Designer: Bowers and Wilkins
You would think that something that looks like an artsy snail or a marine mollusk will be all form and no function. But for the past 30 years, the Nautilus has proven itself to be one of the most sought-after luxury speakers in the market. It all started with a goal to create a loudspeaker that doesn’t sound like anything else in the market and eventually evolved with a design that doesn’t look like anything else either. The Nautilus tube technology has received awards like the Queen’s Award for Innovation as it has been able to revolutionize the way speaker drive units sound like with the spirals and tube design that’s present in almost all the speakers that Bowers & Wilkins has been making.
John Bowers was “obsessed” with creating the perfect loudspeakers that were unlike any in the market.

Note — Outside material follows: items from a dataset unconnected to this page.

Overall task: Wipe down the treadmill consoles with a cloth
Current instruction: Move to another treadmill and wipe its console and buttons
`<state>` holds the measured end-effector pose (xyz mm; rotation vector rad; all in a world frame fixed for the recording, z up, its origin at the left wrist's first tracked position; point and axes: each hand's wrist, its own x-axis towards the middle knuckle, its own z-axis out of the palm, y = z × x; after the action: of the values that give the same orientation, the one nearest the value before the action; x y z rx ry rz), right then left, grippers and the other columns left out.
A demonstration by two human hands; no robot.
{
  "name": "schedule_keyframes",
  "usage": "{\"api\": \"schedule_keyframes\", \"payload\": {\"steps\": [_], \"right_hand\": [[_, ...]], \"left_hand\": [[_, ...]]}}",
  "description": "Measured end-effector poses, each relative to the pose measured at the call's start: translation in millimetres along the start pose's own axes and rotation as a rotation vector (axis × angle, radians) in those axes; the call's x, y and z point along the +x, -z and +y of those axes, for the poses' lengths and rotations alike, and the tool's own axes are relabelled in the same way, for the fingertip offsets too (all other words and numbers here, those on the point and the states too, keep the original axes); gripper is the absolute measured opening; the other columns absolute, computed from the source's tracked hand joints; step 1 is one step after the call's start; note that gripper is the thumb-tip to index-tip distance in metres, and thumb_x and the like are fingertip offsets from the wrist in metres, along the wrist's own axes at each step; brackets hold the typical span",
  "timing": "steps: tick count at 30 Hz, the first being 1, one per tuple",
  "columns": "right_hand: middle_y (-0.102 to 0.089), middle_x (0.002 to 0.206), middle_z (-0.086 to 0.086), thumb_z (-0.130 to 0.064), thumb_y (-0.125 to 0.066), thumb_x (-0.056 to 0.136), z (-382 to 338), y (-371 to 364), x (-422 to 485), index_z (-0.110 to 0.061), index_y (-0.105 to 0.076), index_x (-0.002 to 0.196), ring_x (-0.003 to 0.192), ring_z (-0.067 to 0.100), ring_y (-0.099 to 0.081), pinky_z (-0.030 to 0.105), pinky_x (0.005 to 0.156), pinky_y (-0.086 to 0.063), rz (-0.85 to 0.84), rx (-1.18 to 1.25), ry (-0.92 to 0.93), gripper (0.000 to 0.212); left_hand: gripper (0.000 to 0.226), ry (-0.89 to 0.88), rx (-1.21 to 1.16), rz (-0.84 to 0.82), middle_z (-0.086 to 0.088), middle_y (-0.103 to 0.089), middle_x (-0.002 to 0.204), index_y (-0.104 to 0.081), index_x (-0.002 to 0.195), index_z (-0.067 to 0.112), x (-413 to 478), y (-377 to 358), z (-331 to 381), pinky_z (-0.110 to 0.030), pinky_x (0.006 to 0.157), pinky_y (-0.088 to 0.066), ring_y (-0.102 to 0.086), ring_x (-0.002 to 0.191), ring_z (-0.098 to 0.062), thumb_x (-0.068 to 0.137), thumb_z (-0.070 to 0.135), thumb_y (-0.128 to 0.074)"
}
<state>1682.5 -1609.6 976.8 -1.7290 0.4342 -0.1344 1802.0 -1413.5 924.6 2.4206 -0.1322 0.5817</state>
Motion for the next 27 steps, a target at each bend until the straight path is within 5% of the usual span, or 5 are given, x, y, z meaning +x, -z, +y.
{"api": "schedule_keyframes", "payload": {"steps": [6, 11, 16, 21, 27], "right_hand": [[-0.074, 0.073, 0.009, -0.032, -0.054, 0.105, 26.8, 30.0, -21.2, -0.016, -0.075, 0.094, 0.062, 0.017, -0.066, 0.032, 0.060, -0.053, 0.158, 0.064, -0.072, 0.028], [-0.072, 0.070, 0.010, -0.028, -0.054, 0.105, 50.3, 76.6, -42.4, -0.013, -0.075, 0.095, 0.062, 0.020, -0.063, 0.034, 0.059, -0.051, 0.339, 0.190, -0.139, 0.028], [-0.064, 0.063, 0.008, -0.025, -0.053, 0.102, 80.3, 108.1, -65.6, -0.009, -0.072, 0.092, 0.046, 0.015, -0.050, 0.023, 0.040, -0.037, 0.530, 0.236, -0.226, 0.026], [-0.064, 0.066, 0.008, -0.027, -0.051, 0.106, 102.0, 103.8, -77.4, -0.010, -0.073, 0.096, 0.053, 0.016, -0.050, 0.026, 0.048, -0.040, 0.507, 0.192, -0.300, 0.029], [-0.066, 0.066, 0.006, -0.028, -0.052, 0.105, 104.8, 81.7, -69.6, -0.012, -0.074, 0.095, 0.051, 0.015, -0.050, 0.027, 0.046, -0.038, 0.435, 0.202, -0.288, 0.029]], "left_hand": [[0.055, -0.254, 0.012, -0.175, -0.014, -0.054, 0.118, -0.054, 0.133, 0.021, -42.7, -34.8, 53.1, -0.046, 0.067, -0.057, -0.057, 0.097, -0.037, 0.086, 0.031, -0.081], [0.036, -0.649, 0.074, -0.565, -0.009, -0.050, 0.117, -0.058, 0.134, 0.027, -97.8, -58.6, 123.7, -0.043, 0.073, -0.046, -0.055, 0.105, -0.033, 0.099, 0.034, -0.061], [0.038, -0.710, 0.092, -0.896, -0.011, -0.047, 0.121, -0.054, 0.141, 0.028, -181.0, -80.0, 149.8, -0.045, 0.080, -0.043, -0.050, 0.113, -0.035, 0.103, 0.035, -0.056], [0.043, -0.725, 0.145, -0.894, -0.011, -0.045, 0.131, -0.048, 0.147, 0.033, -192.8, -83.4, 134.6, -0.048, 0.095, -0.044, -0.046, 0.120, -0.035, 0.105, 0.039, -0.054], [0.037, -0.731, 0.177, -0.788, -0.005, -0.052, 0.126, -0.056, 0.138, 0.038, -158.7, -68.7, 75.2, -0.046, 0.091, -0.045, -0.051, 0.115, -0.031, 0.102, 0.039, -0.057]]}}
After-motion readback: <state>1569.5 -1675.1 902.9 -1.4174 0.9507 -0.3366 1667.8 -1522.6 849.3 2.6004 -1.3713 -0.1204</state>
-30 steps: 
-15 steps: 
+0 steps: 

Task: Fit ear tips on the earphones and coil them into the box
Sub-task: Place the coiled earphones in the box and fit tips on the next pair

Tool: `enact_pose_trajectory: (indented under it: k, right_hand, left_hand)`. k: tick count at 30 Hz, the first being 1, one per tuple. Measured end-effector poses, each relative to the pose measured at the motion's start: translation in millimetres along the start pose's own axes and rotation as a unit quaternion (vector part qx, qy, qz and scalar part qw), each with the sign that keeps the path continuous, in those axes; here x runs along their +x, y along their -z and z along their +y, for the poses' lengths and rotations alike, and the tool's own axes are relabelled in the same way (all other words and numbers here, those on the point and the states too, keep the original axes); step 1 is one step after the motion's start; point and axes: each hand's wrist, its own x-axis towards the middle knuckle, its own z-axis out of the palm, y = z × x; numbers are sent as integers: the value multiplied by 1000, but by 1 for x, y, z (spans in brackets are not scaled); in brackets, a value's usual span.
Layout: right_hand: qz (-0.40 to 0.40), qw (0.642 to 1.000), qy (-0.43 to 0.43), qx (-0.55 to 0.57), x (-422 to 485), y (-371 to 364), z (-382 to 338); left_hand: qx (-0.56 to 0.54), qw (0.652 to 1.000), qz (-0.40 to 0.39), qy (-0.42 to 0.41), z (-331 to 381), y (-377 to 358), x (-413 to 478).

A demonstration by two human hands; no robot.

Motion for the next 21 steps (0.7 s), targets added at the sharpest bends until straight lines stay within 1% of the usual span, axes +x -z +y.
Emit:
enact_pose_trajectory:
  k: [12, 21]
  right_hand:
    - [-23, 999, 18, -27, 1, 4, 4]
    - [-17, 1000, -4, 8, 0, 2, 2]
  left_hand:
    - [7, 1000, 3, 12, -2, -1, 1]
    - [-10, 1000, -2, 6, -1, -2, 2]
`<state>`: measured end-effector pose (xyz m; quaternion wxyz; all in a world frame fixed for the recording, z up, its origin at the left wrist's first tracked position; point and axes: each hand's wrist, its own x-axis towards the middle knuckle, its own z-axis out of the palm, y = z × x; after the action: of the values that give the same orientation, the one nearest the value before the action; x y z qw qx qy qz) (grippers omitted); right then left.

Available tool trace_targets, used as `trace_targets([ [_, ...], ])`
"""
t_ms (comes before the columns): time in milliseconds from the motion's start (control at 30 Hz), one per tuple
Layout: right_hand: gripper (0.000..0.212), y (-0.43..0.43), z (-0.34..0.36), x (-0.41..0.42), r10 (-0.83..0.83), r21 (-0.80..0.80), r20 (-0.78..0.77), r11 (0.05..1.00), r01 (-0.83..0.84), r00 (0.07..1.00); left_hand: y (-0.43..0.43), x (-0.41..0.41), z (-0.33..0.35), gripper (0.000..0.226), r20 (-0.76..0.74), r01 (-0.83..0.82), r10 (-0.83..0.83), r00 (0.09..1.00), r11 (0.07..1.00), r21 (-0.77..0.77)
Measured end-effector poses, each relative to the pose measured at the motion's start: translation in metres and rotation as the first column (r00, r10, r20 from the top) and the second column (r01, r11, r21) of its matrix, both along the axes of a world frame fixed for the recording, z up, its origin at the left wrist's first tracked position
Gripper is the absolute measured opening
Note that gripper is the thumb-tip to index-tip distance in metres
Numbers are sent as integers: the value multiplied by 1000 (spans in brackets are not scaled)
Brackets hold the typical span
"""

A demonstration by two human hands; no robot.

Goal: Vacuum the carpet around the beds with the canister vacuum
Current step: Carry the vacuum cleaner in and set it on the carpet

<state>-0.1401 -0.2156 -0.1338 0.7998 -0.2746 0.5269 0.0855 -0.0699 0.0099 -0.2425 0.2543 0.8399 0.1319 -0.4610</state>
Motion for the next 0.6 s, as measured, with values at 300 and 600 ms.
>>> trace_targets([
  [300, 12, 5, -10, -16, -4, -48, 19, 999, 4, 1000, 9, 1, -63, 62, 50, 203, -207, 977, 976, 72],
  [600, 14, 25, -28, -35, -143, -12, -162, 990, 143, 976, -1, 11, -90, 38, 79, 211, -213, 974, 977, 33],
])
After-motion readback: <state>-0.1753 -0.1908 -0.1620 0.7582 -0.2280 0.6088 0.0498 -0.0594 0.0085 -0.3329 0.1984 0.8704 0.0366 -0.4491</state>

But when he passed away in 1987, the engineering team at the Steyning Research Establishment (SRE), particularly Laurence Dickie or Dic to his colleagues, took on the challenge. He wanted to create one that did not use the traditional speaker box and instead focused his efforts on mounting the derivers into straight “transmission-line” cylinders which eventually paid off for them. He also wanted to use stiff, pistonic cones for the drivers which at that time was something basically unheard of.
Building on the aluminum tweeter concept that came with their 801 speaker, Dic scaled it to larger aluminum midrange cones made from the same material so that listeners will not be able to hear any audible transition. They eventually also created a tapering tube approach for those three tubes as well as the bass driver, making all of the four drivers give users a “seamless, three-dimensional sound stage” with the weird-looking but highly functional design they came up with. And thus, the Nautilus was officially born.
The present-day Nautilus loudspeakers still carry that three-part design (front and left and right half-sections) and each piece of aural art is handcrafted. They are joined together and then sanded to remove any visible edges. They are spray painted by hand with 12 coats of paint and lacquer, sometimes, even more, depending on the client’s specification. The standard ones come in silver, black, and midnight blue but they also offer a special service to get the color matched with your room aesthetic.
All this to say, the Nautilus does not come cheap as it costs $60,000. It is definitely an investment for both its form and function. It may even be more expensive than some of the actual artworks of modern sculptors I mentioned earlier. But if you’re not satisfied with the sound that comes from your typical loudspeakers and you’re also into avant-garde art pieces, then the Nautilus loudspeaker is something you can eventually invest in. It also makes a good, albeit expensive, conversation starter for parties.